特定取引先への売上集中リスク
2025年2月期において特定6取引先への売上が全体の約65%を占めており、これら取引先の事業方針変更・業績悪化・外注政策の転換が生じた場合、当社グループの財政状態及び業績に直接的な影響を及ぼす可能性がある。前年度比で2ポイント減少しているものの依存度は依然高く、新規顧客開拓と重点顧客の売上拡大を並行して推進することで依存リスクの低減を目指している。
海外事業展開・地政学リスク
売上高の80%超が海外売上高であり、最大販売先は中国、次いで米国となっている。米中間の関税政策・輸出管理規制により中国からの材料調達や両国への製品出荷が制約を受けるリスクがあるほか、連結子会社Raicol Crystals Ltd.(イスラエル)は2023年10月以降の武力衝突継続により製造計画遅延や経営戦略への影響が懸念される。定期的な事業モニタリングと経営会議・取締役会での情勢把握により対応しているが、リスク水準は高水準で継続している。
資材調達の安定性リスク
ヘルスケア事業のシンチレータ単結晶製造に使用する酸化ルテチウムは中国から調達しており、中国の国家政策等により調達に問題が生じた場合は生産計画に支障をきたす可能性がある。また半導体事業の主要レーザ部材は製造可能企業が国内外でわずかであり、確保困難時には機会損失や歩留率悪化による原材料費上昇リスクがある。複数ベンダー購買・在庫積み増し・仕入先との連携強化により安定調達に努めている。
レアアース価格変動リスク
ヘルスケア事業で使用する酸化ルテチウム(レアアース)は価格変動が大きく、価格上昇を販売価格に転嫁できない場合には当社グループの財政状態及び業績に悪影響が及ぶ可能性がある。経営会議・取締役会での価格動向把握と原材料の前倒し仕入れ等の経営判断体制を構築しているほか、販売価格への転嫁の仕組みづくりも進めている。
顧客動向・需要変動リスク
当社グループ製品の需要は次世代製品の先行開発投資に追随する性格を持ち、顧客企業での次世代投資・製品転換の遅れが業績に悪影響を及ぼす可能性がある。
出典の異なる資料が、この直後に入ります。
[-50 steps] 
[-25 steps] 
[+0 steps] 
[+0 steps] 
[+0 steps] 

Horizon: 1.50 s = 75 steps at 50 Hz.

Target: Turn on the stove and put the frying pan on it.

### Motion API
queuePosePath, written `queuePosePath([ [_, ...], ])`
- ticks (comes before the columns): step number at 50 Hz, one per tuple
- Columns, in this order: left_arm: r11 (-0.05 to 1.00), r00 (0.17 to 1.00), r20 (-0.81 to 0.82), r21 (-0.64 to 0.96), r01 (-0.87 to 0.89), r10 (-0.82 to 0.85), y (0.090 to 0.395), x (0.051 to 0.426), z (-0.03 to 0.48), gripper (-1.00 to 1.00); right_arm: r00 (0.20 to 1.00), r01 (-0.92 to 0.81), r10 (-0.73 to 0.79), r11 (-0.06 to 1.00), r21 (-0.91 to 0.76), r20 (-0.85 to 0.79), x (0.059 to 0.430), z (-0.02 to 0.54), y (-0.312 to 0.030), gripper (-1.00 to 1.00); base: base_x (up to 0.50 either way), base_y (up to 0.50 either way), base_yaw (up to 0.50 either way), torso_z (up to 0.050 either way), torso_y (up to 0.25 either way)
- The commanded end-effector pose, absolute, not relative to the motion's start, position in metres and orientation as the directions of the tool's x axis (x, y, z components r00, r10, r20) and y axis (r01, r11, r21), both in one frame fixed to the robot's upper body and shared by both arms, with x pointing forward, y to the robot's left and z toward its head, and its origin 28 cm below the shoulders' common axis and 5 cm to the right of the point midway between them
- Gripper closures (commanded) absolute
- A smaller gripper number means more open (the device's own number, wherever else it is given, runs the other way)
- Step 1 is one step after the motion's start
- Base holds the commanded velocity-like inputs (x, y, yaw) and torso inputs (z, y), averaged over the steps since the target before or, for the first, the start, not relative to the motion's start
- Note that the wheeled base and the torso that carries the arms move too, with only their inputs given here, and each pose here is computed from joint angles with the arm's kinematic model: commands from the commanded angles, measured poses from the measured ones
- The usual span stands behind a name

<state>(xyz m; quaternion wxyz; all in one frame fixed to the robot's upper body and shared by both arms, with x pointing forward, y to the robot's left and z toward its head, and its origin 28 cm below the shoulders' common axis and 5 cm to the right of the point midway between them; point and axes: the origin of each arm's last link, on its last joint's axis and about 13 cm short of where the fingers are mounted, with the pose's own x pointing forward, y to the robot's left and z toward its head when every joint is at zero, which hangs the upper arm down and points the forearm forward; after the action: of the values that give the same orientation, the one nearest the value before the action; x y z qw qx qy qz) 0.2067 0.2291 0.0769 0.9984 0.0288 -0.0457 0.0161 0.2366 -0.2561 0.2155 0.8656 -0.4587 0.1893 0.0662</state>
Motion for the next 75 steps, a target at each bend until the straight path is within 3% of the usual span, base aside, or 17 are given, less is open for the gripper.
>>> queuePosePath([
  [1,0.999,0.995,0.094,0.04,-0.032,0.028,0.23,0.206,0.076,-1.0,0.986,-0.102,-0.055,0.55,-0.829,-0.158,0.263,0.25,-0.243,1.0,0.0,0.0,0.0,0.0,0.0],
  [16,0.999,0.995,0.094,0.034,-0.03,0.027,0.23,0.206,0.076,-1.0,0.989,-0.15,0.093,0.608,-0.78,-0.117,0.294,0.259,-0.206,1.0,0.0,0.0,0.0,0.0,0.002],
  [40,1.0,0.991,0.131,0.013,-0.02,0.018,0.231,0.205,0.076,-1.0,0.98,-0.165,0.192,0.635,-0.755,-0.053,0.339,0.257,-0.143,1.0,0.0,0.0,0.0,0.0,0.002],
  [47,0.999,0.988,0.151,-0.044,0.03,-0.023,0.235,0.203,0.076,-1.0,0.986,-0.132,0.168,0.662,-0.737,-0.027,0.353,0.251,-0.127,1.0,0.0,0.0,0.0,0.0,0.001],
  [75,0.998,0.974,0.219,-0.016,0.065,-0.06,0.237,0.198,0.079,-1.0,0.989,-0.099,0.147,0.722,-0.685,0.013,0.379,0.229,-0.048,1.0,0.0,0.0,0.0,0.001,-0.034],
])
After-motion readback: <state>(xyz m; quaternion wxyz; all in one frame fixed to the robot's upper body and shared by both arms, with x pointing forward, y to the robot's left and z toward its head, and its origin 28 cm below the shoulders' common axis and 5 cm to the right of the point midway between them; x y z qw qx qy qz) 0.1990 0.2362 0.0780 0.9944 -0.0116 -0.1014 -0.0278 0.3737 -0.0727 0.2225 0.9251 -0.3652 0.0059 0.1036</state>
大幅な為替変動・各国の関税政策・地政学的要因により半導体・医療機器・量子など対象産業全体が影響を受けるリスクもある。幅広い産業セクターへの製品提供による事業ポートフォリオ強化でリスク分散を図っている。
固定資産の減損リスク
工場単位・事業単位(第1・2・6工場、半導体事業、第3工場、Raicol社、オキサイドパワークリスタル社等)でグルーピングされた固定資産について、経営環境の著しい変化や収益状況の悪化により減損損失を計上する必要が生じた場合、財政状態及び業績に悪影響が及ぶ可能性がある。現時点で減損の兆候は識別されていないが、事業計画・予実管理を通じた継続的なモニタリングを実施している。
知的財産管理リスク
特定地域では知的財産権による完全な保護が困難であり、第三者による類似製品製造を防止できない可能性がある。一方、当社グループが使用する技術・ノウハウが意図せず他社の知的財産権に抵触し係争に発展するリスクも存在する。外部専門家の意見を参考に開発プロセスの初期段階から他社知的財産権を厳格に調査し、問題発生の防止を図っている。
生産拠点集中・自然災害リスク
本社・第1〜第6工場・オキサイドパワークリスタルが山梨県北杜市に集中しており、自然災害・火災・爆発等の不慮の事故が発生した場合、生産活動の停止による売上の大幅な減少や設備修復に多額の費用が生じる可能性がある。大規模停電や情報ネットワーク遮断による事業中断リスクも存在する。定期的な防災点検・設備保守・レーザ生産拠点の複数化・基幹システムのバックアップ体制構築・火災保険付保等で対応している。
人材確保リスク
光学関連技術者・管理部門・営業部門への有能な人材確保が事業継続・拡大の前提となっているが、計画通りの採用が実現できない場合、人材確保コストの増加や適切な人材配置の困難化により事業拡大に制約が生じる可能性がある。採用担当者を中心とした人事部門の体制強化と転職潜在層へのアプローチ強化等の取り組みを推進している。
有利子負債・財務コベナンツリスク
当連結会計年度末における有利子負債は総資産の57.0%に達しており、のれん等の減損により一部借入金で財務コベナンツに抵触している状況にある。当該金融機関とは長期借入金の当初契約通り返済・短期借入金の同額返済で合意しているが、財務体質の脆弱性が継続するリスクがある。変動金利から固定金利への切り替えや営業キャッシュ・フローによる借入金返済促進により財務体質強化に努めている。